Of course, the nature of discrimination goes far beyond these barriers of denial and debt, but it’s important to acknowledge they’ve always existed. The key difference here, however, is the extent to which communities of color in particular are being targeted. Before, where a single loan officer or medical school could put up barriers, now there are automated systems that guide daily life, from credit scores to policing rates, which can inflict the prejudiced work of a single model onto millions of people with the execution of a program.
As O’Neil states, “[t]he computer learned from the humans how to discriminate, and it carried out this work with breathtaking efficiency” (116). For the people running these programs, this efficiency looks like success because the toxic feedback loop validates false results and often brings profit. Even if the intentions aren’t nefarious, the data isn’t properly analyzed and used to reformulate the models in a meaningful way by humans. So, these broad-stroke approaches end up isolating and punishing members of these marginalized communities.
One metric that many algorithms use, directly or indirectly, is location, and O’Neil demonstrates just how critical a zip code can be in predicting the course of someone’s life. Even algorithms that claim not to rely on zip codes to make predictions collect data that may reveal location by proxy, whether based on the crime rates, types of stores, or average income.
For example, areas that are poorer will be policed more heavily, and therefore, there will be more recorded crime, particularly minor offenses that often go unnoticed in other, more affluent areas. Individuals who live in these areas will be considered riskier in general, even if they have no record of any crime and a strong credit history. O’Neil argues that factoring in zip codes to e-scoring models “codif[ies] past injustices [… because] [w]hen they include an attribute such as ‘zip code,’ they are expressing the opinion that the history of human behavior in that patch of real estate should determine, at least in part, what kind of loan a person who lives there should get” (146). In essence, it’s the idea of making broad judgements about a person based on a potentially unrelated factor or at least a factor that may be beyond their control. This causes people who live in certain codes to receive loans with higher interest rates and longer terms that make them significantly harder to pay off and cause people to fall into debt traps.

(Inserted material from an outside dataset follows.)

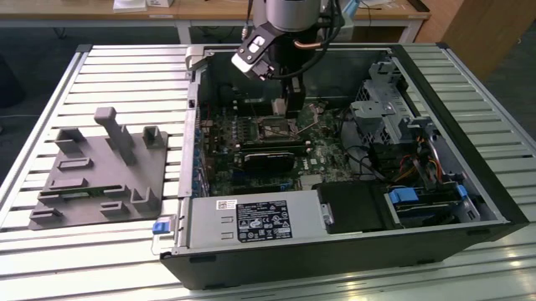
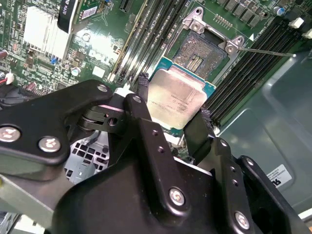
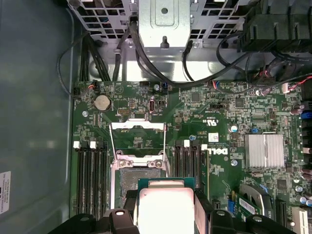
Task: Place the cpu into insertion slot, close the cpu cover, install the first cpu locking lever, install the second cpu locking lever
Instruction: 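Place the cpu into insertion slot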
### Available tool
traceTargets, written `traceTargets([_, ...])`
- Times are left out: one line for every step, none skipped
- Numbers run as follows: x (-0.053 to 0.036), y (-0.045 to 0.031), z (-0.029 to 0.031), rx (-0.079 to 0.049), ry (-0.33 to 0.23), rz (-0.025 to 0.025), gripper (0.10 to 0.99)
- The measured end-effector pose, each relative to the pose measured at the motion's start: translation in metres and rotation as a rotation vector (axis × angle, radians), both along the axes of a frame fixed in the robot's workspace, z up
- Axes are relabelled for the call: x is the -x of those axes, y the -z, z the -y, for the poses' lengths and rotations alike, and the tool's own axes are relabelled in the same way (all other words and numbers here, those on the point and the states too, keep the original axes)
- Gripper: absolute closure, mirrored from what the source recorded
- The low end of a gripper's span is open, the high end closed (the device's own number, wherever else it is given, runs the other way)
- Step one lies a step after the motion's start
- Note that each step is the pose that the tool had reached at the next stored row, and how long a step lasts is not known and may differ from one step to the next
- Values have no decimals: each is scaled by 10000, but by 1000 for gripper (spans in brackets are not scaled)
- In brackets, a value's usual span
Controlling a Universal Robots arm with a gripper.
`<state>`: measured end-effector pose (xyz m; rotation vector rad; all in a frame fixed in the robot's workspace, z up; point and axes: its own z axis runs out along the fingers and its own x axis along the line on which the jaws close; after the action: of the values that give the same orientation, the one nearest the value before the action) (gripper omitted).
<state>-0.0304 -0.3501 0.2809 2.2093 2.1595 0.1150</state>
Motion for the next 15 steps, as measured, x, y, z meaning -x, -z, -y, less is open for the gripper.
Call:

Location doesn’t only impact immediate financial decisions or policing rates but also areas that can be harder to gauge, like education. Teachers in poorer areas are often pushed out of the system, as seen with educator Sarah Wysock, who was a strong instructor removed from a high-needs DC school by an opaque scoring model. When these stronger teachers leave for a variety of reasons, they bring their valuable skills to schools with the capacity to appreciate their efforts and rely on more than just nebulous evaluation metrics, schools that are typically in wealthier districts. High teacher turnover and a hyper-focus on testing causes schools in neighborhoods with poverty to experience instability. This kind of instability is also perpetuated by the nature of employment for many of the individuals who live in poorer communities as well. In the scheme of WMDs, where a person lives determines much of what technology assumes about them and shapes the opportunities afforded to these individuals accordingly.